Directions :: Check each line of the material below, and copy it if it holds the string "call".

── Collected material ──

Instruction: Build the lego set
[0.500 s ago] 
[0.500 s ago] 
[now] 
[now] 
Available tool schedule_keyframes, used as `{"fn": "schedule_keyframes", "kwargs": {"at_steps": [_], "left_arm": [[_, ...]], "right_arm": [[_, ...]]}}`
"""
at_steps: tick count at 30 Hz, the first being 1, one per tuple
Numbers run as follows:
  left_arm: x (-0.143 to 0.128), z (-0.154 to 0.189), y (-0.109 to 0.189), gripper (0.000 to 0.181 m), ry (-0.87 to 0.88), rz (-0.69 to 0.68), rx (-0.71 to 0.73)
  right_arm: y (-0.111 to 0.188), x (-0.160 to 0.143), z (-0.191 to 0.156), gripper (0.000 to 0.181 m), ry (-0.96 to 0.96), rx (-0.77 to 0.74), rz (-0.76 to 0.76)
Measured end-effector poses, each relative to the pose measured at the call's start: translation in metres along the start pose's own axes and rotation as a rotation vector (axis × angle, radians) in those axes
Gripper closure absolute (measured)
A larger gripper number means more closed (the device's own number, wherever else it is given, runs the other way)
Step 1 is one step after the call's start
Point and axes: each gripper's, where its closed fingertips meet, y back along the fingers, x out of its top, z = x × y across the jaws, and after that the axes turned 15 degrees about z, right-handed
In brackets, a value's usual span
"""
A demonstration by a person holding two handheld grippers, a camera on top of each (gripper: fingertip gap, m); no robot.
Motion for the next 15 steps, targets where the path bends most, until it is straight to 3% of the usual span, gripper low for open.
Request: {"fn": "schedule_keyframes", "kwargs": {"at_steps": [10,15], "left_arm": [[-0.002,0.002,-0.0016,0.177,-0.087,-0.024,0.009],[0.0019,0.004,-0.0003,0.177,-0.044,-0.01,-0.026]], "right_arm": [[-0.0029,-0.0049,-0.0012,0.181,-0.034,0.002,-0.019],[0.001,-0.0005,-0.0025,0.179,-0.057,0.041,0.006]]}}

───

Exercise result ::
Measured end-effector poses, each relative to the pose measured at the call's start: translation in metres along the start pose's own axes and rotation as a rotation vector (axis × angle, radians) in those axes
Step 1 is one step after the call's start

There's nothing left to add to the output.